Puma Press

The NCAA continues to improve annual revenue while continuing to not pay college athletes

 In this March 19, 1995, file photo, UCLA's Tyrus Edney (11) shoots the last second winning shot over Missouri's Derek Grim in the NCAA West Regionals in Boise, Idaho. UCLA won 75-74. While Tyus Edney’s length-of-the-court drive to give UCLA a buzzer-beating win over Missouri happened in the second round of the 1995 NCAA Tournament, it had no less impact overall. Following Edney’s dash and layup to give UCLA the 75-74 win, the fortunate Bruins collected themselves and went on to defeat defending champion Arkansas two weeks later for the title. (AP Photo/Jack Smith, File)

ASSOCIATED PRESS

In this March 19, 1995, file photo, UCLA's Tyrus Edney (11) shoots the last second winning shot over Missouri's Derek Grim in the NCAA West Regionals in Boise, Idaho.
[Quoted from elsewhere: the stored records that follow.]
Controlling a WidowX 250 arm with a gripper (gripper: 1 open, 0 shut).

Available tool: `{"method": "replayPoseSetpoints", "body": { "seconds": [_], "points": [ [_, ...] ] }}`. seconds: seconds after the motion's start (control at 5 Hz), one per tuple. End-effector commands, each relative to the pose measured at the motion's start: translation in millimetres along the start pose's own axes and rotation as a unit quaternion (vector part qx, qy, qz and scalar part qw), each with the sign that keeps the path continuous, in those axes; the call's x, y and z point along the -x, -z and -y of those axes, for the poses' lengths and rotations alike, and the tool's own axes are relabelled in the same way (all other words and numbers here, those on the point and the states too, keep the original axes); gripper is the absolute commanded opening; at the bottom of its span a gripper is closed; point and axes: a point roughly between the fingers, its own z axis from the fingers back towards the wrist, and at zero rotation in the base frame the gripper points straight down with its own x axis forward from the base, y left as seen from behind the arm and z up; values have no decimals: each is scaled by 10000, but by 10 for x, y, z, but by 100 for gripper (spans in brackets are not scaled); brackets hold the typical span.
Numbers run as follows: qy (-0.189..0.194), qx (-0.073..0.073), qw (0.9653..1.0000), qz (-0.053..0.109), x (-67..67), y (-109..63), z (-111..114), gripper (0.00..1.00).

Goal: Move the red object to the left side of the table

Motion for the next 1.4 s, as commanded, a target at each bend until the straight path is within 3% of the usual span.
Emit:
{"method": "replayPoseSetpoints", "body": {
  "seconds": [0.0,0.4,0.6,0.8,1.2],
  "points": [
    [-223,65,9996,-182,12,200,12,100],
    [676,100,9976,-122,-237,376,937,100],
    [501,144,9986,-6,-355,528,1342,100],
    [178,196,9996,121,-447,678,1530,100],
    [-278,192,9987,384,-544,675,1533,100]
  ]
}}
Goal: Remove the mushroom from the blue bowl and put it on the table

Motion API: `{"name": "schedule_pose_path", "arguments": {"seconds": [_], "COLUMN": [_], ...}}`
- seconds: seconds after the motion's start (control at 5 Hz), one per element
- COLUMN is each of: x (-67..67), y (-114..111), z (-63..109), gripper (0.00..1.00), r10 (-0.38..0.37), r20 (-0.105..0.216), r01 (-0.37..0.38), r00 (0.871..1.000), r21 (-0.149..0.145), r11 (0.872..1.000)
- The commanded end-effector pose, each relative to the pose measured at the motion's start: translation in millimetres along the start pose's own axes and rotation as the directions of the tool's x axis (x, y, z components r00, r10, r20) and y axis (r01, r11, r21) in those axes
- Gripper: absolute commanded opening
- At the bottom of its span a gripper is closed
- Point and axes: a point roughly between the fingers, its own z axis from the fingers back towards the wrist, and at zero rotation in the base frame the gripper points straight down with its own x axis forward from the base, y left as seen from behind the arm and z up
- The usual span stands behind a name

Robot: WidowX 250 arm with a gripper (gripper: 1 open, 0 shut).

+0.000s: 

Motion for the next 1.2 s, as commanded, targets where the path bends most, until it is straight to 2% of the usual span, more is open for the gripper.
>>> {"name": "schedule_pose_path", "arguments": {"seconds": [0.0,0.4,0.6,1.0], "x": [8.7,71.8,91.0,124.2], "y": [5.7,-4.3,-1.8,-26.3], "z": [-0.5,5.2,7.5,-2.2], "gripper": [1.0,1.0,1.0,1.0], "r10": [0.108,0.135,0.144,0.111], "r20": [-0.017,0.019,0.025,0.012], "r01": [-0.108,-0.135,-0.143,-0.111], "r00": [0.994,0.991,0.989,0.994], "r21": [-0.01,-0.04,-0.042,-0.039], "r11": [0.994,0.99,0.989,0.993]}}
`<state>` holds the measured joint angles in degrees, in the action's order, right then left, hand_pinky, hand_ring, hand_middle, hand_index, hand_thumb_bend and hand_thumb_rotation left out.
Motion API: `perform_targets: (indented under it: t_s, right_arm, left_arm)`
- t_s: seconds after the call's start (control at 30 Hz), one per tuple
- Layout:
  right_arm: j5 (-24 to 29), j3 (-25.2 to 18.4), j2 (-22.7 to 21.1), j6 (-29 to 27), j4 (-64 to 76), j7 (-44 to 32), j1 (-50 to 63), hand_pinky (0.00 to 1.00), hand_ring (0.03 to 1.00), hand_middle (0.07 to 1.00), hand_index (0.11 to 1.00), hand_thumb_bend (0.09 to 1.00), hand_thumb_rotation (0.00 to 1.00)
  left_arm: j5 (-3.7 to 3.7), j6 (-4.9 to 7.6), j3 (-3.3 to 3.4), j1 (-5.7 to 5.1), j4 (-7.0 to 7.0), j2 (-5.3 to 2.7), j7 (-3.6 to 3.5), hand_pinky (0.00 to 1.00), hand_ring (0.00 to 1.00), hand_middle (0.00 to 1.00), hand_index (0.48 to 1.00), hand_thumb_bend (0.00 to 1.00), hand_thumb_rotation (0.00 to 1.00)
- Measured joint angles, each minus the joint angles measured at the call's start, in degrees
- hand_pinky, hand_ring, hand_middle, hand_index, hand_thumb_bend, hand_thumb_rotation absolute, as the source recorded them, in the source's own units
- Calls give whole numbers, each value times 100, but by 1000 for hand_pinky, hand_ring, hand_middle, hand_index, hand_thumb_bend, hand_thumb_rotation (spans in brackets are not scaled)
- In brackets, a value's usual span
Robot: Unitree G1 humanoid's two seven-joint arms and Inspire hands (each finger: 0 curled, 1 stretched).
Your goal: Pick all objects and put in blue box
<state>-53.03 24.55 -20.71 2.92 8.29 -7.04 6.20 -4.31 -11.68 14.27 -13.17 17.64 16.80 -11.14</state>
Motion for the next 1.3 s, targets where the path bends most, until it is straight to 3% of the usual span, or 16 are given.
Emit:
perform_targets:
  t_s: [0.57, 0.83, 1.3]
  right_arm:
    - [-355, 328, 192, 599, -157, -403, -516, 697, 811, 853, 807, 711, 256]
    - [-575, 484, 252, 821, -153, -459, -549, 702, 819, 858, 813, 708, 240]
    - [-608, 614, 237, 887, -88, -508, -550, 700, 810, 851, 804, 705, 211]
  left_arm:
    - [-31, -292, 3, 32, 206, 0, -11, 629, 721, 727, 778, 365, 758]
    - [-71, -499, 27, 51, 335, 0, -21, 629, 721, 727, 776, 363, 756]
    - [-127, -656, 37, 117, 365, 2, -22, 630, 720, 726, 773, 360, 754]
UCLA won 75-74. While Tyus Edney’s length-of-the-court drive to give UCLA a buzzer-beating win over Missouri happened in the second round of the 1995 NCAA Tournament, it had no less impact overall. Following Edney’s dash and layup to give UCLA the 75-74 win, the fortunate Bruins collected themselves and went on to defeat defending champion Arkansas two weeks later for the title. (AP Photo/Jack Smith, File)

William Borders, Staff writer

Hang on for a minute...we're trying to find some more stories you might like.


Email This Story






In 2017 alone, the NCAA generated more than 1 billion dollars in total revenue. All while their biggest cash cows, the collegian players, cannot make a dime. In early 2018, the University of Arizona was put under fire when an ESPN report stated that the FBI had wire tapped Sean Miller discussing paying their biggest player, Deandre Ayton, $100,000. Athletes everywhere have chimed in from Ben Simmons of the Philadelphia 76er’s to Lebron James of the Cleveland Cavaliers, but a U of A athlete also has some words for the debacle so close to home.

“I think Deandre Ayton is a star athlete spending most of his time on basketball and not school, so I do think he should get paid,” stated a student athlete at the U of A. The student athlete also questioned, “What they do outside of school is their prerogative and should be able to get paid for that. I’m able to go to school and have any job I want, why can’t they?” As of now, the University hasn’t faced any repercussions since there is not enough evidence to link the organization of committing the crime, however, many questions have been raised. For one, since D-1 level colleges are already paying their athletes under the table, why not just have the NCAA pay every player? It is a fair question that has continued to raise outcry from current players as well as some athletes who have moved into the professional landscape of their respective sports.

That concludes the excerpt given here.